Return only the lines starting at the line that contains "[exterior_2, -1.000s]" and ending with the final line of the listing; include both endpoints.

=== Section Start ===

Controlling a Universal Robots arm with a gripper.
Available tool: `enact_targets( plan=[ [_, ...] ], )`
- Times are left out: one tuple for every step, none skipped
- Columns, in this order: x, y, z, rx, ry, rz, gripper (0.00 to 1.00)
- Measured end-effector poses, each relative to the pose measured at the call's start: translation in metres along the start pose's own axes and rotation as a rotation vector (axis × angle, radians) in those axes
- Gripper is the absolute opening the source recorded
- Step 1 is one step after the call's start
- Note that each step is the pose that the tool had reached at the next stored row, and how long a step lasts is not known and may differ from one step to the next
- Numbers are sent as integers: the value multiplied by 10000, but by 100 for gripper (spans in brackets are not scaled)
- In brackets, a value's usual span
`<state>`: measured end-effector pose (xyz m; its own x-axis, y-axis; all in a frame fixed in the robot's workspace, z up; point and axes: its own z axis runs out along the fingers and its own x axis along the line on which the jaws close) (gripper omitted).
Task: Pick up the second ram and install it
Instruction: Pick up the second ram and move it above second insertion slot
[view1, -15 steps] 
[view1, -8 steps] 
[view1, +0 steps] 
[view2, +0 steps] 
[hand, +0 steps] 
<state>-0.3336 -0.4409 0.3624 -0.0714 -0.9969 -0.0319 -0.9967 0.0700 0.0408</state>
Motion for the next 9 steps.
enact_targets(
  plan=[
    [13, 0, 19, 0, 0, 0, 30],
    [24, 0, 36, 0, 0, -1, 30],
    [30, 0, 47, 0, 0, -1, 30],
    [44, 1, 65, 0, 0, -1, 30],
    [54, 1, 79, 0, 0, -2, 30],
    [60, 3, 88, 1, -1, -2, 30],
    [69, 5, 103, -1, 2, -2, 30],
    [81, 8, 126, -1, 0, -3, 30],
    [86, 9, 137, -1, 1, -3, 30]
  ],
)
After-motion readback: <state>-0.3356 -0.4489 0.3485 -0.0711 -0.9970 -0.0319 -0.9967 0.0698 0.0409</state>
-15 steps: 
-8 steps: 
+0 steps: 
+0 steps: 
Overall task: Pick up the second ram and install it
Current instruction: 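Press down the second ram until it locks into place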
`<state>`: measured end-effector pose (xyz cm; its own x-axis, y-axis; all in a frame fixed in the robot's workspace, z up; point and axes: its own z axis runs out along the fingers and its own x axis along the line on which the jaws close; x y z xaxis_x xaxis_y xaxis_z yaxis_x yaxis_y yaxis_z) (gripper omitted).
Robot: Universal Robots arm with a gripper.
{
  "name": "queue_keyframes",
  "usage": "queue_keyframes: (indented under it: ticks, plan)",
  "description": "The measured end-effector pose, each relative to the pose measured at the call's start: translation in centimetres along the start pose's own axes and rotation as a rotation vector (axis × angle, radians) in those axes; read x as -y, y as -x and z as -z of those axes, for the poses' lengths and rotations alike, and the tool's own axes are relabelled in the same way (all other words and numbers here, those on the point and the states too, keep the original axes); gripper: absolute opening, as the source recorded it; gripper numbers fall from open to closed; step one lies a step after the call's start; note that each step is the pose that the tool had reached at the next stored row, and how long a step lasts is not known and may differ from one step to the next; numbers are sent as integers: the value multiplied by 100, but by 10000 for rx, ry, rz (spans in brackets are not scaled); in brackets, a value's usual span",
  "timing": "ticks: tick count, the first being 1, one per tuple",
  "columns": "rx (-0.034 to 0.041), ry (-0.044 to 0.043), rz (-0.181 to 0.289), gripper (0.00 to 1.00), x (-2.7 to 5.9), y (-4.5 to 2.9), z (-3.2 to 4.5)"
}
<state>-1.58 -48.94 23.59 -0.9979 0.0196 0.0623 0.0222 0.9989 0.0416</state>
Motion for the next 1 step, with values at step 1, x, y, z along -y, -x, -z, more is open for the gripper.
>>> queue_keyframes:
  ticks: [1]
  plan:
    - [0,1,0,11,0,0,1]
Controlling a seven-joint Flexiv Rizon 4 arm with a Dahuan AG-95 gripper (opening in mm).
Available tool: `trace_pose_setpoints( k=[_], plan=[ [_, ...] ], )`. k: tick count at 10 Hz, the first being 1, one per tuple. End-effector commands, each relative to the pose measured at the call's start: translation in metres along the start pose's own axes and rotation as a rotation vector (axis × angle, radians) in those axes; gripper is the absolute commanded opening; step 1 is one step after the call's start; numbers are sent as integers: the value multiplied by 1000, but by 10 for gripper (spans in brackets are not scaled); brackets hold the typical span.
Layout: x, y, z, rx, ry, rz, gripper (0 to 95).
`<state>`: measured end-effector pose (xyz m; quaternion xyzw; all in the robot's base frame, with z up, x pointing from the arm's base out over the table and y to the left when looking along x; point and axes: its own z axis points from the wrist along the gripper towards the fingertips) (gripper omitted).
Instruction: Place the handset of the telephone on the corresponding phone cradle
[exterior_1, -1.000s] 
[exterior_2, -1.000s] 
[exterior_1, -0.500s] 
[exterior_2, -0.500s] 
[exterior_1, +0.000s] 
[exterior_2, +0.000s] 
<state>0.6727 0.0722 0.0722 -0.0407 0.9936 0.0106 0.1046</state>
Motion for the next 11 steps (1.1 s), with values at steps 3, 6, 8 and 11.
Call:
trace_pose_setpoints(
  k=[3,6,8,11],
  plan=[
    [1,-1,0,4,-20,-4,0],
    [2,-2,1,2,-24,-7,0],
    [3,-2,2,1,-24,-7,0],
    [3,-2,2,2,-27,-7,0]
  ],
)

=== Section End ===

**OUTPUT OF THE EXERCISE:**
[exterior_2, -1.000s] 
[exterior_1, -0.500s] 
[exterior_2, -0.500s] 
[exterior_1, +0.000s] 
[exterior_2, +0.000s] 
<state>0.6727 0.0722 0.0722 -0.0407 0.9936 0.0106 0.1046</state>
Motion for the next 11 steps (1.1 s), with values at steps 3, 6, 8 and 11.
Call:
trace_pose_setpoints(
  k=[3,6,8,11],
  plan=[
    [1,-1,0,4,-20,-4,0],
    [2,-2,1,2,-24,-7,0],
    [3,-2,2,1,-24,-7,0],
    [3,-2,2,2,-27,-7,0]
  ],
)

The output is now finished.